Trump has previously justified the war saying that Iran was attempting to rebuild its nuclear programme and could soon have missiles able to strike the United States.
 
But he had not previously listed four reasons, including preventing Iran from supporting regional militant groups such Hizbollah and Hamas.
 
US and Israeli forces have so far struck hundreds of targets across Iran, including the Islamic republic's missiles, navy and command-and-control sites.
 
Trump on Monday said he is not ruling out sending US troops into Iran, while threatening a new, "big wave" of attacks.
 
The 79-year-old Republican has long campaigned against decades of US military entanglements in the Middle East, but ordered a large-scale war against Iran starting Saturday.
 
While so far the assault has focused entirely on aerial attacks by missiles and bombs, Trump refused to rule out sending ground troops -- something generally considered to be far riskier in terms of possible casualties.
 
"I don't have the yips with respect to boots on the ground -- like every president says, 'There will be no boots on the ground.' I don't say it," Trump told the New York Post in one of numerous brief interviews he has given since launching the Iran operation.
 
"I say 'probably don't need them,' [or] 'if they were necessary,'" he said.
 
Trump also spoke to CNN on Monday, flagging what he said would be an escalation in the assault on Iran.
 
"We haven't even started hitting them hard. The big wave hasn't even happened," he told CNN, without elaborating. "The big one is coming soon."
 
Two, four, six weeks?
 
Trump's comments came shortly after Defense Secretary Pete Hegseth also signaled that deploying troops inside Iran had not been ruled out.
 
Asked if there were already boots on the ground, Hegseth told a news conference: "No, but we're not going to go into the exercise of what we will or will not do."
 
"We'll go as far as we need to go," he said.
 
As for how long the war will last, Hegseth said: "Four weeks, two weeks, six weeks, it could move up. It could move back."
 
"No stupid rules of engagement, no nation building quagmire, no democracy-building exercise. No politically correct wars. We fight to win and we don't waste time or lives," the Pentagon chief said.
 
"This is not Iraq. This is not endless," Hegseth said. "Our generation knows better and so does this president. He called the last 20 years of nation building wars 'dumb' and he's right."
 
General Dan Caine, the top US military officer, spoke alongside Hegseth, saying that air superiority had been achieved over Iran.
 
Strikes by American forces "resulted in the establishment of local air superiority.
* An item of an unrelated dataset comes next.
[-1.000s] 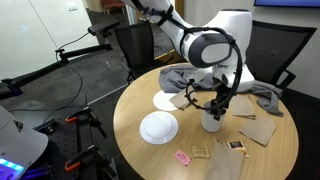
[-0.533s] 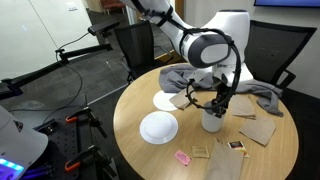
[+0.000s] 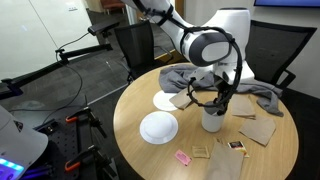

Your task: Put the marker in the mug on the table

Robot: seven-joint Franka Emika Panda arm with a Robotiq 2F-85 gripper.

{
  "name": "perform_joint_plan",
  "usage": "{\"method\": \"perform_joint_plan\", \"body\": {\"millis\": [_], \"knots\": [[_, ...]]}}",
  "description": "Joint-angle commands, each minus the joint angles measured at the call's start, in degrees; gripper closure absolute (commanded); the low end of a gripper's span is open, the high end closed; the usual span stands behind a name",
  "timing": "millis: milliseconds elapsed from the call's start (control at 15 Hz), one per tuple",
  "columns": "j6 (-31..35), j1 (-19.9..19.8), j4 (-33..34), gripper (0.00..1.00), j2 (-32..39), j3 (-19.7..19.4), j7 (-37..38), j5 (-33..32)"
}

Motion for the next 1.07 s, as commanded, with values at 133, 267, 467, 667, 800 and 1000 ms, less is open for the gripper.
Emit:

This air superiority will not only enhance the protection of our forces, but also allow them to continue the work over Iran," Caine said.
 
Iran's Revolutionary Guards warned on Monday that the United States "will no longer be safe", on the third day of joint US-Israeli attacks against the Islamic republic.
 
"The enemy should know that their happy days are over and they will no longer be safe anywhere in the world, not even in their own homes," the Guards' Quds force, which oversees its foreign operations, said in a statement carried by state TV.
 
Iran's retaliatory strikes have so far targeted 500 sites linked to the United States and Israel in the Middle East, the Revolutionary Guards said on the third day of fighting Monday.
 
"Since the start of the conflict, the brave soldiers of the Iranian armed forces have attacked 60 strategic targets and 500 American military targets and targets of the Zionist regime [Israel]," the Guards said in a statement. It added they had launched more than 700 drones and hundreds of missiles.
 
The Revolutionary Guards also said on Monday that they had attacked an allegedly US-linked oil tanker in the Strait of Hormuz as part of a wave of strikes retaliating against a US-Israeli assault.
 
"The ATHE NOVA tanker, one of the American allies in the Strait of Hormuz, is still on fire after being hit by two drones," the Guards said in a statement. On Saturday, the Guards said they had closed the waterway, which is vital for oil and gas shipments, after the start of US and Israeli attacks.